- Also known as: Stabb
- Born: John Dukes Schroeder July 12, 1961 Washington, D.C., U.S.
- Died: May 7, 2016 (aged 54) Rockville, Maryland, U.S.
- Genres: Hardcore punk, punk rock, alternative rock, post-hardcore
- Occupations: Musician, singer, actor, writer
- Instrument: Vocals
- Years active: 1979–2016
- Labels: Dischord Semblance DSI Records Tragic Life Diesel Boy Postfact Rusty Knuckles Morphius
- Formerly of: Government Issue The Factory Incident
- Website: johnstabb.com

= John Stabb (musician) =

American punk-rock vocalist (1961–2016)

John Dukes Schroeder (July 12, 1961 – May 7, 2016), known professionally as John Stabb, was an American punk rock vocalist, best known as the founding frontman of the hardcore punk band Government Issue. Active from the late 1970s until his death in 2016, Stabb also performed with numerous other bands including The Factory Incident, Weatherhead, Stabb, Emma Peel, Betty Blue, Stain, and History Repeated.

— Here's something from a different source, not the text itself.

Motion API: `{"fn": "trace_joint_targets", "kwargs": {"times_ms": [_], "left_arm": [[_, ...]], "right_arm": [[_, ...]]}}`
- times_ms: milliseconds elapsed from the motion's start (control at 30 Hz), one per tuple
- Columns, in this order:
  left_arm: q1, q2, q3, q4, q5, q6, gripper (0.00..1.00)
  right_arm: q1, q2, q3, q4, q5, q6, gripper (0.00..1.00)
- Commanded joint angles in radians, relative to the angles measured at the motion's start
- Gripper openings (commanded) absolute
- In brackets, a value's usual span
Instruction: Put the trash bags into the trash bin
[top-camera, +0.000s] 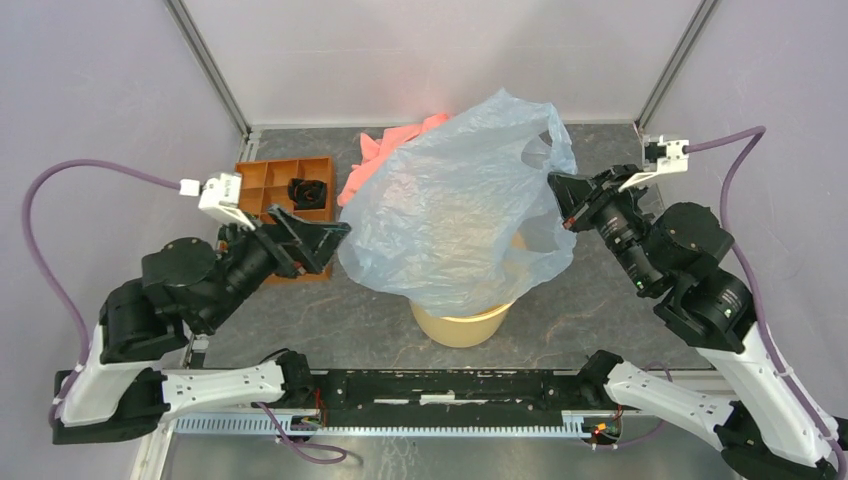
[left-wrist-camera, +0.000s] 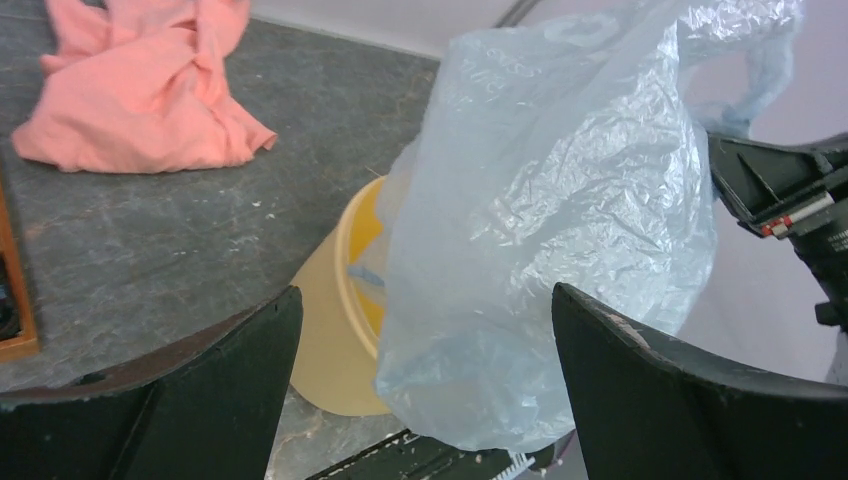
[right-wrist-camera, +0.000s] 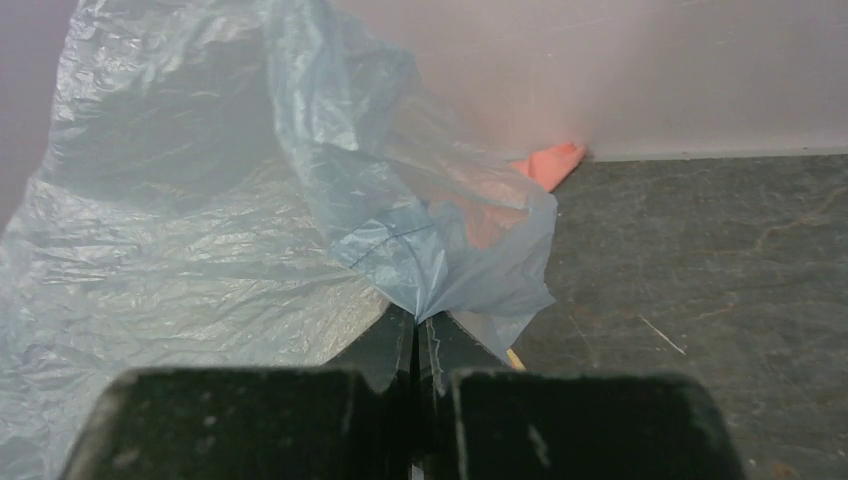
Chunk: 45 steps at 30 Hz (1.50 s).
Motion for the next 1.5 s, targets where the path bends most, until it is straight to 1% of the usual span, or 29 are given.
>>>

Stabb was born in Washington, D.C., and raised in Rockville, Maryland, where he attended Colonel Zadok A. Magruder High School. In addition to his music career, he occasionally acted and was a freelance writer for Washington City Paper and Forced Exposure.

==Personal life==
Stabb married his longtime partner Mina Devadas on St. Patrick’s Day 2016 while hospitalized at Holy Cross Hospital (Silver Spring). After a 112-day battle with stomach cancer, he died at a hospice in Rockville, Maryland on May 7, 2016, at the age of 54.

==Legacy and influence==
Stabb was known for his energetic stage presence and distinctive personality, which helped define the sound and identity of Government Issue and the Washington, D.C. hardcore punk scene. In a 2015 interview, he remarked, "I was the only one who could stand myself," reflecting the humor and self-awareness that endeared him to fans and fellow musicians.

==Works outside of music==
===Filmography===
Stabb appeared in Salad Days, a documentary about the D.C. punk scene. He also participated in independent films such as Blood and Steel and performed at Cedar Crest Country Club events.

===Writing===
Stabb contributed music commentary and articles to Washington City Paper and Forced Exposure.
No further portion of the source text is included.